At the bottom of the hill I reached Mendlovo námĕstí. The
smell of roasting hops from a nearby brewery was heavy on the air. Trams rumbled along the street, surging in and out of the square like air filling and emptying the lungs of the city. Passengers waited in dull lines. I crossed the road at the traffic lights (drivers stared) and approached the monastery. The buildings were red-roofed and white-walled, amiable and placid against the dark brick buttresses and gothic pinnacles of the church: the rational growing out of the irrational, if you like. You look for signs like that, don’t you?—the artifacts of Man imbued with something of the spirit in which they were created. Just as you look at Man himself and wonder about the forces that created him.

I walked around the long south wall of the convent, toward the gate. Above everything—lift your eyes for a moment above the pavements, above the red roofs, above the clock tower of the library and the spire of the church, above the grimy flats, above that whole quarter of the city—stood the Spielberg Fortress, where the Austrian Emperors used to keep their political prisoners. It is interesting to reflect that while the secrets of genetics were being revealed for the first time down there in the back garden of the monastery, the secrets of democracy and subversion were being revealed for the thousandth time in the dungeons on the hill above: nature, both human and plant, under torture. Did he know about it? Of course he did. And what did he
think
about it, eh? In 1858 the Habsburgs abandoned the Spielberg as a political prison, but you can’t take the stain away from a place like that. Within a century the Gestapo was putting it back to use.

I looked in through the garden gate.
Klášter
, cloister. White buildings bordered the expanse of grass and lent the place something of the atmosphere of a university college—the fellows’ garden, perhaps. One almost expected figures in gowns.

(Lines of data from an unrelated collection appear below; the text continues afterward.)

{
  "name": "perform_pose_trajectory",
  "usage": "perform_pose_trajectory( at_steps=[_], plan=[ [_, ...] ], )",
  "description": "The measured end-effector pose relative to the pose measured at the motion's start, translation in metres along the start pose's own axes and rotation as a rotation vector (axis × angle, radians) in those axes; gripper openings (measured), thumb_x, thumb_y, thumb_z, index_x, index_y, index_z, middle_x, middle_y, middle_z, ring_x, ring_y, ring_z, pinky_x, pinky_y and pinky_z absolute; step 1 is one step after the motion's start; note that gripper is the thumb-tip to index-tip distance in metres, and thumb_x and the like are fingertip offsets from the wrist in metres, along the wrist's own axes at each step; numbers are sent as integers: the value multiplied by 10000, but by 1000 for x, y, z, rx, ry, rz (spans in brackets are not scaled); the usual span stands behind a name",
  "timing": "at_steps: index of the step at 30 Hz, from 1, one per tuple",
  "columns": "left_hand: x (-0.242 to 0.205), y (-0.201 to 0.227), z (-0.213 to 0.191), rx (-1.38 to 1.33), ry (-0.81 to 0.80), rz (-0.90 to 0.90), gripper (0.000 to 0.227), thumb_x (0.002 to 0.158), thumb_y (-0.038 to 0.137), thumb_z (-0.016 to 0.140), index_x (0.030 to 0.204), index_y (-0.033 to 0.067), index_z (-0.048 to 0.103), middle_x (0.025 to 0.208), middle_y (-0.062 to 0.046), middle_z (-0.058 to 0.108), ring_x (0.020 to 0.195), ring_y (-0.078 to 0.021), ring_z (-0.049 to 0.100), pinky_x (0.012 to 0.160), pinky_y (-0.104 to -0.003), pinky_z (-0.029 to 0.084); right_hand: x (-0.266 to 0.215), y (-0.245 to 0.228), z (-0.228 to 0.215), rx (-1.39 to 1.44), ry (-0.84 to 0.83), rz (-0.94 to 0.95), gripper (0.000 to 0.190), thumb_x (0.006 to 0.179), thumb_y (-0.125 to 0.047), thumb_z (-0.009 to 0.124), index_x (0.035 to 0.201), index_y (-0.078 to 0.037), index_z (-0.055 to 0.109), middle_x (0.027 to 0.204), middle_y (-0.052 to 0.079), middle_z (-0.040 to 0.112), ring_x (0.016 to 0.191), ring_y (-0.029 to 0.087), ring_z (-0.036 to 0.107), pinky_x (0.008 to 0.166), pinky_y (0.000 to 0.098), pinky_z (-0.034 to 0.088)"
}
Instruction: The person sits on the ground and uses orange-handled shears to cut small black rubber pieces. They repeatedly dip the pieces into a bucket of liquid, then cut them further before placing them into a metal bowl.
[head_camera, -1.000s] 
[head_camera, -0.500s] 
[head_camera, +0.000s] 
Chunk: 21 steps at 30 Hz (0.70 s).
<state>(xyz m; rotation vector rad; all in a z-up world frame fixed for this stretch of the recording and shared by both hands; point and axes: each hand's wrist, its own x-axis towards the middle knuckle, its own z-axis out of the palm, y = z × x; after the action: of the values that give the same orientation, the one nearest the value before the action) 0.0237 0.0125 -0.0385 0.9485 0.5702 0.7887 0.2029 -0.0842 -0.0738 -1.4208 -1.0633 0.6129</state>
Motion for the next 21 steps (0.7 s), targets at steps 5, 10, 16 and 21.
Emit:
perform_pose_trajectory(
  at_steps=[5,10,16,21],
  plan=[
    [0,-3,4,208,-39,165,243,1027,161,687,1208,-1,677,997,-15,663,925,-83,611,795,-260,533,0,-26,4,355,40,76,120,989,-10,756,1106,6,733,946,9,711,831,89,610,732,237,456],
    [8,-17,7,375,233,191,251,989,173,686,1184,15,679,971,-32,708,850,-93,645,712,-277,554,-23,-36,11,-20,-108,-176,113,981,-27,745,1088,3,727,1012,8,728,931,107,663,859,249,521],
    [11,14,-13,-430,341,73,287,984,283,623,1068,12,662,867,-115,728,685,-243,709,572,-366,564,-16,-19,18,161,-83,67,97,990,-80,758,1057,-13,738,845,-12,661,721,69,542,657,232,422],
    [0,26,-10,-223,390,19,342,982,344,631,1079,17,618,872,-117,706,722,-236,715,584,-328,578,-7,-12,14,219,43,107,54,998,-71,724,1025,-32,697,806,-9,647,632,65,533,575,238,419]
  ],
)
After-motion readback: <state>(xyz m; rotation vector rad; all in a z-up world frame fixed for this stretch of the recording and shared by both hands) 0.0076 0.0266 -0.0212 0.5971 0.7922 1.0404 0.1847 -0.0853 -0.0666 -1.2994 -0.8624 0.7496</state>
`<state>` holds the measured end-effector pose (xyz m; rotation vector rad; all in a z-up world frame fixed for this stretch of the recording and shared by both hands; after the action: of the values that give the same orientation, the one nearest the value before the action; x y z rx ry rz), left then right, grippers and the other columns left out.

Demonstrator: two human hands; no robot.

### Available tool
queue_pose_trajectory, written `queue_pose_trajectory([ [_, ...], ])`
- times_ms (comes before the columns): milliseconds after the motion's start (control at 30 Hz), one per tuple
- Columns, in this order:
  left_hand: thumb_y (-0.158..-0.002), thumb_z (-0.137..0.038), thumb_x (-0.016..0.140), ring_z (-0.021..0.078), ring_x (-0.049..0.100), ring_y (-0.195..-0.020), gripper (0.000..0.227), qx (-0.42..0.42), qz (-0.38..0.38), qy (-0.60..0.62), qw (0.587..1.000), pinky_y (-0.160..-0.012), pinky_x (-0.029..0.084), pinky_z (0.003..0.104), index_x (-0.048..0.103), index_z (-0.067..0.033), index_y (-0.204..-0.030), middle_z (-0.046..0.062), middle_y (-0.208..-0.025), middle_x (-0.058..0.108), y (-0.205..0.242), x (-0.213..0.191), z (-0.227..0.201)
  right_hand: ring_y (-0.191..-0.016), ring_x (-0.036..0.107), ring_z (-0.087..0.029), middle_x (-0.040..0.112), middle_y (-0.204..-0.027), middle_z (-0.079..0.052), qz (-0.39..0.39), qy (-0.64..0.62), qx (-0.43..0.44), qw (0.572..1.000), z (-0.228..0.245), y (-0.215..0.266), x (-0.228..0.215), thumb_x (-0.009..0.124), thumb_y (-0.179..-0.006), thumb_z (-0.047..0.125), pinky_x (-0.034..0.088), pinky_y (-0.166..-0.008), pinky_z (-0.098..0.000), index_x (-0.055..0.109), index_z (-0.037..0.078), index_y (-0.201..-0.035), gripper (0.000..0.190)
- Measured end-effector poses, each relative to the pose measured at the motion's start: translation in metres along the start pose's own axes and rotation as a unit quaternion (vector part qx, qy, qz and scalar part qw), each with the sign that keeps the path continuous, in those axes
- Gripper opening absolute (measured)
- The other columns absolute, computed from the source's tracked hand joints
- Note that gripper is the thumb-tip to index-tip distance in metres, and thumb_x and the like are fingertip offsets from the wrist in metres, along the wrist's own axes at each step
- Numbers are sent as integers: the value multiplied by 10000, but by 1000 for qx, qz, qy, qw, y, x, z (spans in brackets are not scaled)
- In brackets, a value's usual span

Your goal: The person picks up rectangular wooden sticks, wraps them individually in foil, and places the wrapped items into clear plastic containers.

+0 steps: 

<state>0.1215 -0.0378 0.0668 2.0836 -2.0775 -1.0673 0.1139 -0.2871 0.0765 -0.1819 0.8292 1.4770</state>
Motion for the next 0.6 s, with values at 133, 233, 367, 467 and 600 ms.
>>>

I am as suspicious as anyone of appeals to the emotions, but I am honest. I admit I felt a curious excitement as I stood there, a sense that everything had somehow focused down to this: this
space, these solemn buildings with their red roofs and dormer windows, this quiet place beneath a summer sky with a woman wandering along the path with her dog (dachshund), and a gardener weeding, and two men strolling toward the archway on the far side, and a sign saying
MENDELIANUM
. Oh yes, I felt something as I stood looking across the lawns: something stirring in the bowels as well as in the brain, something that evades the grasp of words. The beds beneath the windows were where he first grew his plants. That long rectangle of gravel running across the grass was where his greenhouse had stood, where he’d puttered among the peas, muttering to himself, counting and numbering, dabbing with his camel-hair brush, planting seeds, counting again, always counting … This acre of space was where it all started, where the stubborn friar lit a fuse that burned unnoticed for thirty-five years until they discovered his work in 1900 and the bomb finally exploded. The explosion is going on still. It engulfed me from the moment of my conception. Perhaps it will engulf us all eventually.